Monday 8 December 2008

Messiness

Several months ago I went along to a Quaker meeting for Worship in which there was a lot of ministry offered on the theme of friendship. One Friend read from Advices & Queries:

21. Do you cherish your friendships, so that they grow in depth and understanding and mutual respect? In close relationships we may risk pain as well as finding joy. When experiencing great happiness or great hurt we may be more open to the working of the Spirit.

After the meeting, I joined the meeting for reflection upstairs in room 3. This is an opportunity chat over any issues that may have arisen that morning, and to get to know people a little better, within a smaller group. During that time, I offered some thoughts on the need for “spiritual friendships” but when asked what I actually meant by that I rather fumbled around for words. I found myself ruminating on it for several days. Its nice to get the chance to return to this theme here!

I remember, at the time, that someone else had spoken within the meeting about how they value difference in their friends and this had resonated with me.

I thought back on a book written by Steven Chalke entitled Intelligent Church in which he had written about the characteristics of a spiritually mature congregation. He placed great emphasis on being an Inclusive Church; one that involves itself in the life of the surrounding community, working with and involving others. He then goes on to suggest that an intelligent church is a messy church. Why? Because messiness is the consequence of being inclusive. Whenever a local church chooses to be outward-looking and welcoming of all, it will automatically become messier than it was before - it’s inevitable.

"In many senses the church is a hospital - it is a place of spiritual, social, emotional, moral and psychological healing. And just as in a hospital the patients suffer from different conditions, are at different levels of health and are at different stages of the healing process, so it is with the church. Sometimes healing takes weeks or months - sometimes it takes a lifetime. Simply visiting a hospital doesn’t automatically make a sick person well. Some need intensive care, others less intensive but no less important ongoing treatment or rehabilitation. No hospital is a centre of physical perfection, and neither is a church one of spiritual perfection - rather, both are messy environments full of messed-up people striving to be less so."

We come into spiritual communities with our own wounds, uncertainties and incompleteness. So this life together will need patience and care to work out.

There’s a metaphor that I found in a book written by David Runcorn where he describes that at the height of the struggles against apartheid in South Africa a multi-racial community was founded in Cape Town. It was called The Community of the Broken Wall taken from the New Testament in which Christ is spoken of having broken down a wall of division between ourselves and God and between each other. “For he is our peace, [who]… has broken down the dividing wall” (Eph. 2.14).

Runcorn writes -

"The image of a community without walls confronts one of the biggest temptations of community living. It is perilously easy to create a private, insular world of like-minded people and shut out all those who don’t fit in.
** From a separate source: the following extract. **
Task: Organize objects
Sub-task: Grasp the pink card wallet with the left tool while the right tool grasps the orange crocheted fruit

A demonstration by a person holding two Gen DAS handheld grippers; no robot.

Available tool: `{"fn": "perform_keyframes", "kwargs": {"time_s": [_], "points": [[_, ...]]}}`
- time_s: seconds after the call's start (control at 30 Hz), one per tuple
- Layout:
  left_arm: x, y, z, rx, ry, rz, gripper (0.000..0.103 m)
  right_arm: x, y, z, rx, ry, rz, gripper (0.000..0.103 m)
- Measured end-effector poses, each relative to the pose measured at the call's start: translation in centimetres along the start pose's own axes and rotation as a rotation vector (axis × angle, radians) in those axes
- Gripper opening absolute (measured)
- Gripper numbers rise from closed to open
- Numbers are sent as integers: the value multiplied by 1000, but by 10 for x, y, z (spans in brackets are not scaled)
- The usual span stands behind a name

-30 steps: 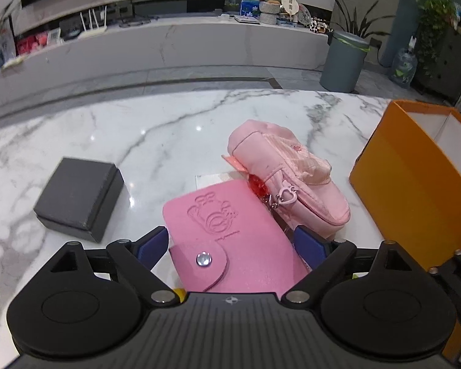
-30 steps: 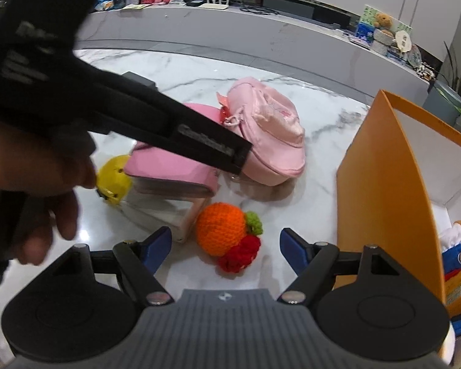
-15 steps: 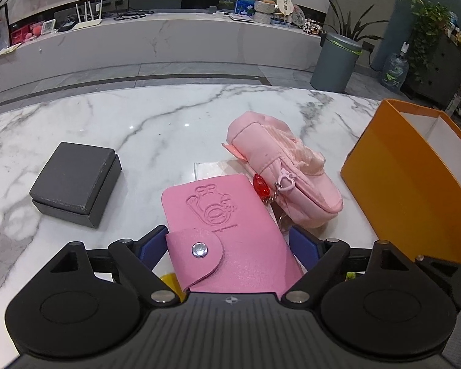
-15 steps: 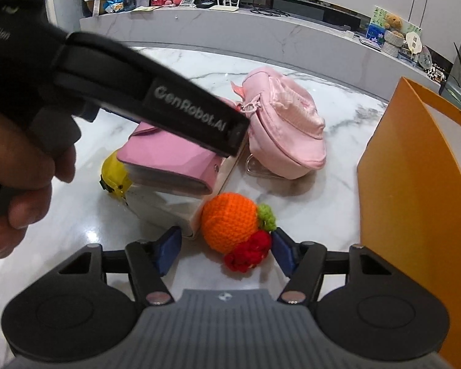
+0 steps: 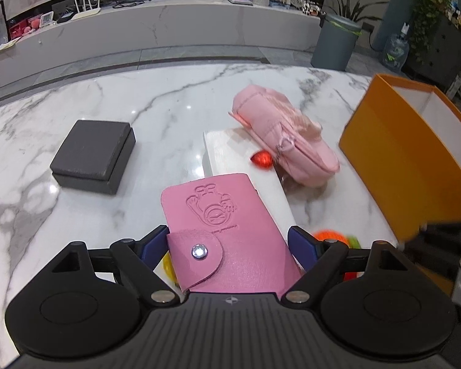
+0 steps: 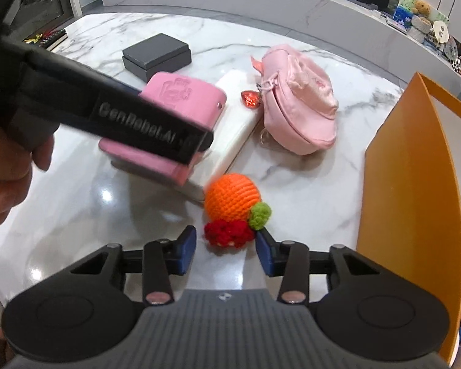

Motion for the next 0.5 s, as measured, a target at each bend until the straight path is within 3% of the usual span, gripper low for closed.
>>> {"fn": "perform_keyframes", "kwargs": {"time_s": [0.07, 0.17, 0.3, 0.5], "points": [[-3, 2, 3, 6, -7, 1, 97, 0, 0, 0, -1, 25, 12, 61], [-4, 3, 5, 7, -8, -3, 97, 2, -1, 1, -27, 66, 46, 65], [-4, 3, 5, 5, -8, -1, 97, 6, -2, 2, -92, 114, 106, 66], [-3, 4, 5, -2, -8, 4, 97, 10, -3, 3, -121, 122, 100, 64]]}}
Point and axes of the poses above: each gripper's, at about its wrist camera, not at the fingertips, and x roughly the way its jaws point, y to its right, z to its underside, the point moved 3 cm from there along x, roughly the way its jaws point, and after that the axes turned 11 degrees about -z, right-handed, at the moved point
In a community without walls, people will meet others who are seriously different from each other. It will not be a safe, insular network of the like-minded. It is harder and harder in our world to find the kind of place where we learn to talk and listen and meet each other in our real differences".

And I guess that this was the aspect of spiritual friendship that I had been looking to express those months ago.

Messy Church. I like that. I wonder whether we aspire to be messy too?

How messy is your spiritual community?

3 comments:

Maurice Bartley said...

I do hope we are a 'messy church'. Open to the world with all its 'messy' individuals. I like the analogy of the challenge of carrying a tray of live chickens, rather than a tray of unhatched eggs. Lets all be alive!

Tom (Mystics Meeting) said...

"Intelligent... spiritually mature... Inclusive... messy...

Why? Because messiness is the consequence of being inclusive"


I LOVE it!

not only does it provide a wonderful excuse for the state of my life :), but too, I really DO SEE that this is the "why" of my messy life...

I deeply apologize to the others who are affected by my "messiness", but Im in such celebration with LIFE itself, and those others who understand the spiritual maturity of inclusiveness and messiness!

Of course, Im speaking here about the Church of ones own Heart, the inner worship-place that can be as messy as ones outer living condition... but we do have much too little understanding of messiness in our modern society... that its a celebration of LIVING itself- a conversation with Creativity! of COURSE its messy!

thank you for your lookings today :)

Laura Kerr said...

I much appreciate the notion of messiness in connection with our meeting. It conjures up the joyfulness of our crowd of children coming in near the end of meeting, of the lovely uncertainty of what will happen in meeting, each and every time. I am challenged though because of the 'role' I have now in meeting, which essentially is to bring things together, help to create a bit of order etc, rather than promote 'messiness'. I dont think we can all be 'messy' all of the time.... ??!!